• _Supplied material_:
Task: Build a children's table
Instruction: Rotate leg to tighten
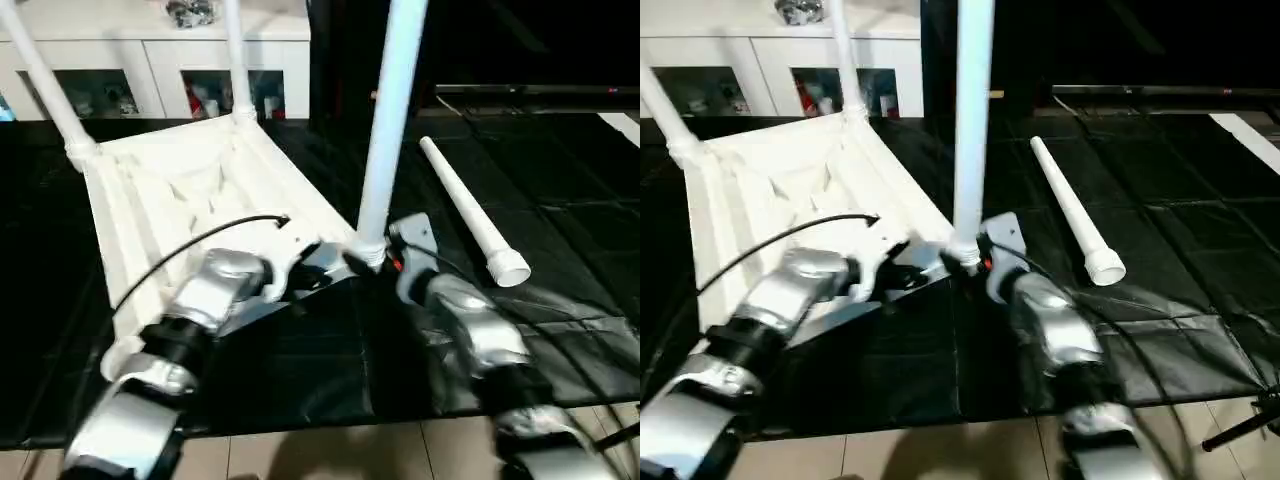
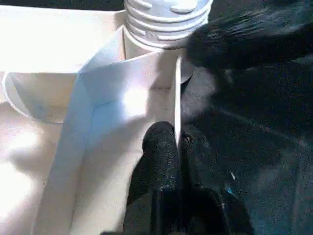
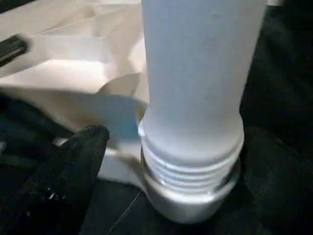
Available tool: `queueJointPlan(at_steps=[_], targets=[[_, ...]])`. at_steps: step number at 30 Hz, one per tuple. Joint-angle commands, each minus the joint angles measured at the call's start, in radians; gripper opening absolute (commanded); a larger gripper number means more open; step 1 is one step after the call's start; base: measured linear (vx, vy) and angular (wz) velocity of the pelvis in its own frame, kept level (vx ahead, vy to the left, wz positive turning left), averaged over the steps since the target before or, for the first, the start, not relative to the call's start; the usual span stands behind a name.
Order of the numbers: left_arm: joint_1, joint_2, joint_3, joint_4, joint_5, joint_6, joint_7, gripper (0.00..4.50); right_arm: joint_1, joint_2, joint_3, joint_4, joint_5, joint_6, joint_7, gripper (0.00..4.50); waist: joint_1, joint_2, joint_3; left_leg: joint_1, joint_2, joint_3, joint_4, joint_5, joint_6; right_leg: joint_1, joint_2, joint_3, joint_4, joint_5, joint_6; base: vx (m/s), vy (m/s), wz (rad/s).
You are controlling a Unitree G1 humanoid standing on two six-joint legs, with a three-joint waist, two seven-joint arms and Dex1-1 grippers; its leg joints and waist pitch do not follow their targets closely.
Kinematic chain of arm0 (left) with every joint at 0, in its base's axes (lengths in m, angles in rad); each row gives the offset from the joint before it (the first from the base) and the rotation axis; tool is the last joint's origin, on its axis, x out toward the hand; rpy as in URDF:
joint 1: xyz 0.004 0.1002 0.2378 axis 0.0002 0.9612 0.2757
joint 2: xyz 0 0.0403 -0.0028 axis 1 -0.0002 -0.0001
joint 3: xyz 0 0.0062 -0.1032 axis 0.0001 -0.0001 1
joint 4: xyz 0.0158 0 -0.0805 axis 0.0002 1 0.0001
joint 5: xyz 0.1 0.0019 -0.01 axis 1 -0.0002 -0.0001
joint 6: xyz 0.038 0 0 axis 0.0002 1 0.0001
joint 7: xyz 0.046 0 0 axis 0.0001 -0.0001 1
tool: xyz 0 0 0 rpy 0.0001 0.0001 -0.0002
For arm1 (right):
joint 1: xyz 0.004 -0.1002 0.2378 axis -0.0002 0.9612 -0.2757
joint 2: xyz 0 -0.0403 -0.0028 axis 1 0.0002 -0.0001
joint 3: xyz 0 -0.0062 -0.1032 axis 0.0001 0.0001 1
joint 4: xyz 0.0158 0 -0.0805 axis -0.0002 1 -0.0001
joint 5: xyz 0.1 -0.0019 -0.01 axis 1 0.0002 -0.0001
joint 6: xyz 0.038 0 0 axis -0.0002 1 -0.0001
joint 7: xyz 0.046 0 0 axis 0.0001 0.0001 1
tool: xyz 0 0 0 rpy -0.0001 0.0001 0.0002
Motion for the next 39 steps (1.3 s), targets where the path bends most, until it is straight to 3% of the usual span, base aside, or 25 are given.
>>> queueJointPlan(at_steps=[1,5,7,8,11,12,14,15,20,26,27,39], targets=[[-0.005,0.006,-0.011,-0.033,-0.014,-0.037,-0.044,0.00,0.011,-0.006,0.040,-0.029,0.016,-0.006,0.081,4.45,0.004,-0.001,-0.063,0.005,0.068,-0.034,-0.059,-0.159,0.059,0.050,-0.110,0.070,-0.076,-0.226,-0.170,0.000,0.000,0.00],[0.012,0.057,-0.041,-0.046,-0.017,-0.084,-0.156,0.00,0.013,-0.082,0.043,-0.048,0.029,-0.018,0.220,4.45,0.009,0.000,-0.065,0.003,0.071,-0.033,-0.057,-0.140,0.069,0.051,-0.108,0.068,-0.069,-0.186,-0.183,0.000,0.000,0.00],[0.041,0.110,-0.074,-0.082,-0.045,-0.129,-0.319,0.00,-0.004,-0.143,0.054,-0.043,0.027,-0.040,0.331,4.45,0.013,0.001,-0.066,0.004,0.073,-0.031,-0.054,-0.130,0.074,0.048,-0.107,0.067,-0.066,-0.163,-0.199,0.000,0.000,0.00],[0.041,0.110,-0.074,-0.082,-0.045,-0.129,-0.319,0.00,-0.004,-0.143,0.054,-0.043,0.027,-0.040,0.331,4.45,0.016,0.001,-0.070,0.001,0.073,-0.033,-0.053,-0.122,0.075,0.051,-0.109,0.065,-0.061,-0.150,-0.204,0.000,0.000,0.00],[0.043,0.135,-0.094,-0.072,-0.034,-0.176,-0.369,0.00,-0.021,-0.180,0.083,-0.032,0.024,-0.065,0.423,4.45,0.031,0.002,-0.074,0.004,0.076,-0.028,-0.046,-0.081,0.090,0.042,-0.103,0.067,-0.048,-0.067,-0.224,0.000,0.000,0.00],[0.041,0.142,-0.101,-0.064,-0.031,-0.191,-0.388,0.00,-0.029,-0.193,0.095,-0.027,0.027,-0.071,0.464,4.45,0.036,0.000,-0.072,0.000,0.076,-0.028,-0.045,-0.089,0.092,0.041,-0.104,0.066,-0.047,-0.069,-0.226,0.000,0.000,0.00],[0.039,0.150,-0.107,-0.059,-0.029,-0.202,-0.409,0.00,-0.037,-0.203,0.104,-0.024,0.033,-0.072,0.501,4.45,0.043,0.003,-0.067,0.003,0.079,-0.028,-0.047,-0.128,0.081,0.037,-0.108,0.066,-0.055,-0.127,-0.217,0.000,0.000,0.00],[0.036,0.163,-0.120,-0.054,-0.026,-0.224,-0.449,0.00,-0.054,-0.212,0.115,-0.019,0.046,-0.068,0.557,4.45,0.049,-0.001,-0.067,0.007,0.080,-0.029,-0.049,-0.157,0.068,0.038,-0.109,0.066,-0.059,-0.179,-0.205,0.000,0.000,0.00],[0.028,0.181,-0.145,-0.052,-0.015,-0.258,-0.506,0.00,-0.078,-0.210,0.142,0.001,0.047,-0.061,0.637,4.45,0.051,0.000,-0.065,0.006,0.079,-0.030,-0.051,-0.173,0.052,0.036,-0.111,0.068,-0.062,-0.220,-0.192,0.000,0.000,0.00],[0.019,0.183,-0.161,-0.050,-0.016,-0.285,-0.544,0.00,-0.098,-0.213,0.167,0.050,0.032,-0.079,0.703,3.99,0.055,-0.004,-0.070,0.002,0.078,-0.030,-0.047,-0.134,0.060,0.038,-0.111,0.066,-0.055,-0.183,-0.197,0.000,0.000,0.00],[0.018,0.183,-0.161,-0.049,-0.016,-0.289,-0.546,0.00,-0.100,-0.215,0.172,0.055,0.030,-0.085,0.712,3.75,0.055,-0.005,-0.070,0.001,0.078,-0.030,-0.047,-0.127,0.062,0.038,-0.110,0.066,-0.054,-0.176,-0.198,0.000,0.000,0.00],[0.016,0.181,-0.160,-0.025,-0.009,-0.310,-0.539,0.00,-0.090,-0.208,0.180,0.066,0.032,-0.085,0.736,2.85,0.056,-0.005,-0.068,0.001,0.078,-0.032,-0.047,-0.146,0.057,0.036,-0.111,0.066,-0.059,-0.234,-0.180,0.000,0.000,0.00]])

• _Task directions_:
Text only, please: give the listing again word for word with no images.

• _Solution to this problem_:
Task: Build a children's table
Instruction: Rotate leg to tighten
Available tool: `queueJointPlan(at_steps=[_], targets=[[_, ...]])`. at_steps: step number at 30 Hz, one per tuple. Joint-angle commands, each minus the joint angles measured at the call's start, in radians; gripper opening absolute (commanded); a larger gripper number means more open; step 1 is one step after the call's start; base: measured linear (vx, vy) and angular (wz) velocity of the pelvis in its own frame, kept level (vx ahead, vy to the left, wz positive turning left), averaged over the steps since the target before or, for the first, the start, not relative to the call's start; the usual span stands behind a name.
Order of the numbers: left_arm: joint_1, joint_2, joint_3, joint_4, joint_5, joint_6, joint_7, gripper (0.00..4.50); right_arm: joint_1, joint_2, joint_3, joint_4, joint_5, joint_6, joint_7, gripper (0.00..4.50); waist: joint_1, joint_2, joint_3; left_leg: joint_1, joint_2, joint_3, joint_4, joint_5, joint_6; right_leg: joint_1, joint_2, joint_3, joint_4, joint_5, joint_6; base: vx (m/s), vy (m/s), wz (rad/s).
You are controlling a Unitree G1 humanoid standing on two six-joint legs, with a three-joint waist, two seven-joint arms and Dex1-1 grippers; its leg joints and waist pitch do not follow their targets closely.
Kinematic chain of arm0 (left) with every joint at 0, in its base's axes (lengths in m, angles in rad); each row gives the offset from the joint before it (the first from the base) and the rotation axis; tool is the last joint's origin, on its axis, x out toward the hand; rpy as in URDF:
joint 1: xyz 0.004 0.1002 0.2378 axis 0.0002 0.9612 0.2757
joint 2: xyz 0 0.0403 -0.0028 axis 1 -0.0002 -0.0001
joint 3: xyz 0 0.0062 -0.1032 axis 0.0001 -0.0001 1
joint 4: xyz 0.0158 0 -0.0805 axis 0.0002 1 0.0001
joint 5: xyz 0.1 0.0019 -0.01 axis 1 -0.0002 -0.0001
joint 6: xyz 0.038 0 0 axis 0.0002 1 0.0001
joint 7: xyz 0.046 0 0 axis 0.0001 -0.0001 1
tool: xyz 0 0 0 rpy 0.0001 0.0001 -0.0002
For arm1 (right):
joint 1: xyz 0.004 -0.1002 0.2378 axis -0.0002 0.9612 -0.2757
joint 2: xyz 0 -0.0403 -0.0028 axis 1 0.0002 -0.0001
joint 3: xyz 0 -0.0062 -0.1032 axis 0.0001 0.0001 1
joint 4: xyz 0.0158 0 -0.0805 axis -0.0002 1 -0.0001
joint 5: xyz 0.1 -0.0019 -0.01 axis 1 0.0002 -0.0001
joint 6: xyz 0.038 0 0 axis -0.0002 1 -0.0001
joint 7: xyz 0.046 0 0 axis 0.0001 0.0001 1
tool: xyz 0 0 0 rpy -0.0001 0.0001 0.0002
Motion for the next 39 steps (1.3 s), targets where the path bends most, until it is straight to 3% of the usual span, base aside, or 25 are given.
>>> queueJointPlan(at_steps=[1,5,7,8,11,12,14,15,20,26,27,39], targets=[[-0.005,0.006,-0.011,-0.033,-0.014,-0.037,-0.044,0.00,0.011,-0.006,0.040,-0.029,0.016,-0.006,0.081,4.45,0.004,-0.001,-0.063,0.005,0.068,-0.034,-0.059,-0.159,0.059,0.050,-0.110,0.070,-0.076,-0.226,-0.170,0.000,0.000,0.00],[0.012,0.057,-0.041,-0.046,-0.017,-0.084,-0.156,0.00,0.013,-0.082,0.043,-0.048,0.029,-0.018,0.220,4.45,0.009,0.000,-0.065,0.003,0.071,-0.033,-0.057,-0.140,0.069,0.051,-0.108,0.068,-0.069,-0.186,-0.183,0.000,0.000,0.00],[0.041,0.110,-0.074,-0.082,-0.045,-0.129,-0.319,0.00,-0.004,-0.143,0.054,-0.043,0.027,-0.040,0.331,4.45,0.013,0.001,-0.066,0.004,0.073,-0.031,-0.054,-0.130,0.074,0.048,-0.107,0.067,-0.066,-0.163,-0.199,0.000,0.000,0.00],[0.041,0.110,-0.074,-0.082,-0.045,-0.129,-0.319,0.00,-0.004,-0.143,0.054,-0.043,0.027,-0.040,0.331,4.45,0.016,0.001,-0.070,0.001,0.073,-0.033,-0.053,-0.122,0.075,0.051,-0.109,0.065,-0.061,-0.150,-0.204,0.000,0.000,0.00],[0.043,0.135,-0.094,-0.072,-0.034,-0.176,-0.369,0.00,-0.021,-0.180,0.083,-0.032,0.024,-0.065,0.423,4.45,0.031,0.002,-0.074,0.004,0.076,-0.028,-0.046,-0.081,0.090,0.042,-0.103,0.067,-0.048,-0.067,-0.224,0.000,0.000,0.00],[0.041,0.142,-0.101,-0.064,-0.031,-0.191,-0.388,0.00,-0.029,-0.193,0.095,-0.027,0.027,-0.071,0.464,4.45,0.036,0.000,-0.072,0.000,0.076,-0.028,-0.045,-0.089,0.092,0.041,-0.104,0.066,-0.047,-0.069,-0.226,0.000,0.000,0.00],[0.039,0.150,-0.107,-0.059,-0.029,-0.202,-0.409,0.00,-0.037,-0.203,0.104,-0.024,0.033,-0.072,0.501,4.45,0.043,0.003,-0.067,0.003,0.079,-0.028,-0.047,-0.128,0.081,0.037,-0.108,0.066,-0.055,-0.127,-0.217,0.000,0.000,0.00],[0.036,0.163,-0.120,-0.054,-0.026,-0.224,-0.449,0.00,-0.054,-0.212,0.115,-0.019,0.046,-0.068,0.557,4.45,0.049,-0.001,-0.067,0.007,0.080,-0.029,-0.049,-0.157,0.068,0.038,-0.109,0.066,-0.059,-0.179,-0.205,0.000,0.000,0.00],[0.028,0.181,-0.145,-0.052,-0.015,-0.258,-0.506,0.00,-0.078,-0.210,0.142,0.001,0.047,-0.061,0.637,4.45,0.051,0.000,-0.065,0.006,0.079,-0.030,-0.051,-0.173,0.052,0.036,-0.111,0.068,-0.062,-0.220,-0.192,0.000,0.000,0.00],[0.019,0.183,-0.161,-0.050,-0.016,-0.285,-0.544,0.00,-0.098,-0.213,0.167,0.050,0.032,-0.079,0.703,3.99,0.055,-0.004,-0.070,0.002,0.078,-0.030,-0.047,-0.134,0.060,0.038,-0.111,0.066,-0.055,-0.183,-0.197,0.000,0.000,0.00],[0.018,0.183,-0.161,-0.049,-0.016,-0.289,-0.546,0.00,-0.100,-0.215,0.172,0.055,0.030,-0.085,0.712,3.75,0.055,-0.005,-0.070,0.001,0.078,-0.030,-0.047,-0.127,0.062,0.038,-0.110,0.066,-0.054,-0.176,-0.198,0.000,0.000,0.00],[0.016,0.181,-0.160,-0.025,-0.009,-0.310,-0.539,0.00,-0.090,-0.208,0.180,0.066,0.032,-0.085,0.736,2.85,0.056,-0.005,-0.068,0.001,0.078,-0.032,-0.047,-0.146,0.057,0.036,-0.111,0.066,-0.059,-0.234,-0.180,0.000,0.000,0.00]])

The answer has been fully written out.